The trial judge subsequently rendered an oral opinion in which he held that the psychologist-patient privilege had been waived because plaintiff's mental and emotional condition constituted a material element of her claim for damages. The court further concluded that prior instances of treatment were relevant with respect to the questions of cause and aggravation of plaintiff's condition. The trial judge thus directed that Ms. Rapaport's office logs and records pertaining to plaintiff's treatment prior to 1980 be disclosed. However, the court issued a protective order precluding discovery of consultation notes and letters plaintiff had written to Ms. Rapaport during the course of her treatment. Although the order was not specific with respect to dates, we construe it as protecting only those records bearing upon plaintiff's treatment between 1974 and 1980. We note in that regard that plaintiff voluntarily supplied all records with respect to subsequent treatment. The order is also somewhat ambiguous with regard to whether deposition testimony may be elicited pertaining to plaintiff's confidential communications to her psychologist during the earlier period of time. In that regard, the order provides that Ms. Rapaport's "conclusions as to diagnosis, causation, prognosis, aggravation, and nature of treatment" may be the subject of inquiry. However, the order further reads that "such information is not discoverable through consultation notes" of treatment sessions.

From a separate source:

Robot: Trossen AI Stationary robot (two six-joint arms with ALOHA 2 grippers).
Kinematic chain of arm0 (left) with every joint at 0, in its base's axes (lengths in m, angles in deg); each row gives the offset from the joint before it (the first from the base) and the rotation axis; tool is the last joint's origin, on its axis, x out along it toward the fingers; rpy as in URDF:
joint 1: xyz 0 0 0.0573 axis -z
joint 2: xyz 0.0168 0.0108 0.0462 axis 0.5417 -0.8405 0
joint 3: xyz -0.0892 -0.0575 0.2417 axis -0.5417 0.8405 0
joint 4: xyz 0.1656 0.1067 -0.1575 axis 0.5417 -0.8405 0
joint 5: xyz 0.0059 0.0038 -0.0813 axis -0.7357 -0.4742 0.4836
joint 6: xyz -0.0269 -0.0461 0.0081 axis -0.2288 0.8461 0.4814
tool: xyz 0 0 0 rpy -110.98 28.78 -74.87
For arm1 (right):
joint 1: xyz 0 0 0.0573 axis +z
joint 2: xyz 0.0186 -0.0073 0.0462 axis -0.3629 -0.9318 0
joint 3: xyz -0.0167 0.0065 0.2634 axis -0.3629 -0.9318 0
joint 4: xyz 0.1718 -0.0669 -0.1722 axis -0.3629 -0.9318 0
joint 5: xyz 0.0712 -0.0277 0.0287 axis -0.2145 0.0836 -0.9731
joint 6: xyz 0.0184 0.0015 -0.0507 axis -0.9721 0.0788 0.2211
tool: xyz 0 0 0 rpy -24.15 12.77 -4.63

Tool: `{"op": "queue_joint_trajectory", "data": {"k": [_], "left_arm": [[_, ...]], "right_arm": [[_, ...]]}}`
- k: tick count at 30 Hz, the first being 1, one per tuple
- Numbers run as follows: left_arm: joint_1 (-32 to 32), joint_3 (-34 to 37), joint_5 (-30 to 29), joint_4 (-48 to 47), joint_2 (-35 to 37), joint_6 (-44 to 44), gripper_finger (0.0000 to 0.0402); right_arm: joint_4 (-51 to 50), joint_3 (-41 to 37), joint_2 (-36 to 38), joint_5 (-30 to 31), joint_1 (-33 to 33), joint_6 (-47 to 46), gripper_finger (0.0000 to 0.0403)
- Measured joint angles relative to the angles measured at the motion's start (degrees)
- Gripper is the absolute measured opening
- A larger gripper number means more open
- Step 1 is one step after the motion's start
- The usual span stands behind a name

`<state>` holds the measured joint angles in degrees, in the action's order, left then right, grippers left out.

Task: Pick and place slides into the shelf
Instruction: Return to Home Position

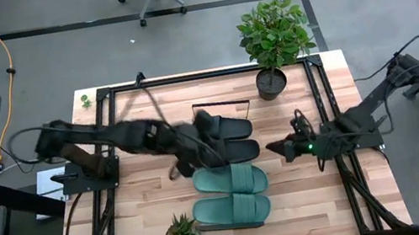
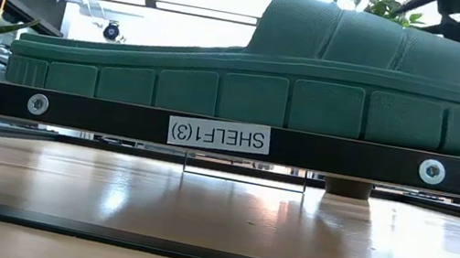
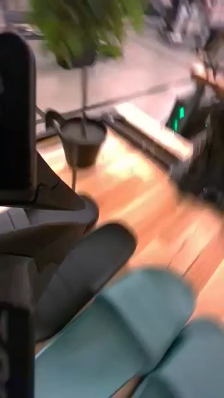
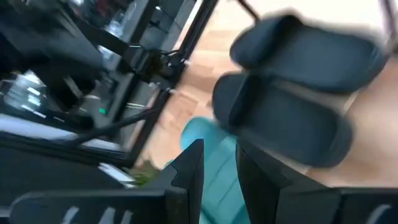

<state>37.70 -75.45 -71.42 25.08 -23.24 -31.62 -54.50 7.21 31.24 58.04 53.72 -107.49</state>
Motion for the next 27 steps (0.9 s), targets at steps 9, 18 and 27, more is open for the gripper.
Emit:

Initially, we reject defendants' argument that the confidential communications between plaintiff and her psychologist were not privileged. In support of that contention, defendants cite N.J.S.A. 2A:84A-22.4. That statute provides in pertinent part that "[t]here is no privilege under this act in an action in which the condition of the patient is an element or factor of the claim...." The principal thrust of defendants' argument is that the statutory psychologist privilege is subject to the provisions of N.J.S.A. 2A:84A-22.4, which mandate full pretrial disclosure when the patient's mental or emotional condition is placed in issue. Defendants contend that there is no privilege under such circumstances and, therefore, questions pertaining to waiver are essentially irrelevant.

We disagree. In our view, N.J.S.A. 2A:84A-22.4 is not controlling. Rather, that statute was enacted in 1968 as part of the legislative scheme establishing the physician-patient privilege. The legislative history pertaining to N.J.S.A. 2A:84A-22.4 was described in Lazorick v. Brown, 195 N.J.Super. 444, 451-452, 480 A.2d 223 (App.Div.1984) and need not be summarized here. Suffice it to say, the statute was designed to continue the policy...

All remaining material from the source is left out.